Many researchers, academic institutions, government bodies, and strategic advisory organizations have been targeted for their sensitive information, including senior analysts, diplomats, and executives.
It has been observed that while the campaign has gained a global presence covering the United States, South Korea, Europe, Russia, and Japan it has also demonstrated an increased effectiveness because it is based on personalized lures that exploit professional trust networks and QR codes are routinely used for accessing events and sharing documents, which highlights the growing threat of mobile-centric phishing.
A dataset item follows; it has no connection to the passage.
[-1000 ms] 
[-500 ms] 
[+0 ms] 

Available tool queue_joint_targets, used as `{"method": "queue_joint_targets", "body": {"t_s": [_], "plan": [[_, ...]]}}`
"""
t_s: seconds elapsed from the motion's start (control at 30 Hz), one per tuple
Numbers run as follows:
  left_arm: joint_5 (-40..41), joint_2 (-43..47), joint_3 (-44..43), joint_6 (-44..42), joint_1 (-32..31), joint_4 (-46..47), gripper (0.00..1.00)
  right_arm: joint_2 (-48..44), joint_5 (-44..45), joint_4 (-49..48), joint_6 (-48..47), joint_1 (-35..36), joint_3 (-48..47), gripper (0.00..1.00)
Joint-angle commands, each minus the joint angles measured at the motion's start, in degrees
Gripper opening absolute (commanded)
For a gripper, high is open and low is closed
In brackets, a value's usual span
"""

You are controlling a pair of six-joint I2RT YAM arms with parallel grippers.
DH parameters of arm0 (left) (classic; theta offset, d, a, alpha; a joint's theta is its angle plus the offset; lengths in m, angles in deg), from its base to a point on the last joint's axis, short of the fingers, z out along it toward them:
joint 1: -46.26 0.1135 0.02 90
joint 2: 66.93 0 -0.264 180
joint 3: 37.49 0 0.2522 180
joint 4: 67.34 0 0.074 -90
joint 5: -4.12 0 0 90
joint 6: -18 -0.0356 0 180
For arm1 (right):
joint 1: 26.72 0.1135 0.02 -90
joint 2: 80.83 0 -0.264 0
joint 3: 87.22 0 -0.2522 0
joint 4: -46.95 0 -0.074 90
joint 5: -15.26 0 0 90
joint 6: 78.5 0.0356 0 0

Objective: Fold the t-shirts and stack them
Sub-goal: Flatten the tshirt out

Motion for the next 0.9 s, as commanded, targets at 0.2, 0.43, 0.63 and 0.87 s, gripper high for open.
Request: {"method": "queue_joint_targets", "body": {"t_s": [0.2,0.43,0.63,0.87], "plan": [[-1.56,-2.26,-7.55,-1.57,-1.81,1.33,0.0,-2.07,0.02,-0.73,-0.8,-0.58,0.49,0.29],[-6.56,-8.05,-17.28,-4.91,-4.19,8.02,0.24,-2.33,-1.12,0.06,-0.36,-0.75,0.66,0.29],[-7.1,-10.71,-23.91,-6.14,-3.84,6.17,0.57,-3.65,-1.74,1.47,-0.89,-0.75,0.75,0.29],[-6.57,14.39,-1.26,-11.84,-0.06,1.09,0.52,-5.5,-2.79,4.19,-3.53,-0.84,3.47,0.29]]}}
In a timely manner, the FBI's advisory serves as a reminder that organizations' attack surfaces are no longer limited to conventional desktops and email gateways, but are increasingly extending into mobile devices which are operating outside of the standard visibility of enterprises.
As malicious actors like Kimsuky develop social engineering techniques that exploit trust, convenience, and routine user behavior in order to gain access to sensitive information, organizations are being forced to reassess how their identity protection strategies intersect with their mobile access policies and their user awareness practices.
There is an urgent need for information security leaders to place greater emphasis on maintaining phishing-resistant authentication, monitoring anomalous sign-in activity continuously, and establishing stronger governance over mobile device usage, including for those employees who are handling sensitive policy, research, or advisory matters.
Additionally, it is imperative that users are educated on how to discern QR codes from suspicious links and attachments so that they can treat QR codes with the same amount of attention and scrutiny.
A combined campaign of this kind illustrates a shift in state-sponsored cyber operations towards low friction, high-impact intrusion paths, which emphasize stealth over scale, pointing to the necessity for adaptive defenses that can evolve as rapidly as the tactics being used to defeat them, which emphasizes the need for a more adaptive defense system.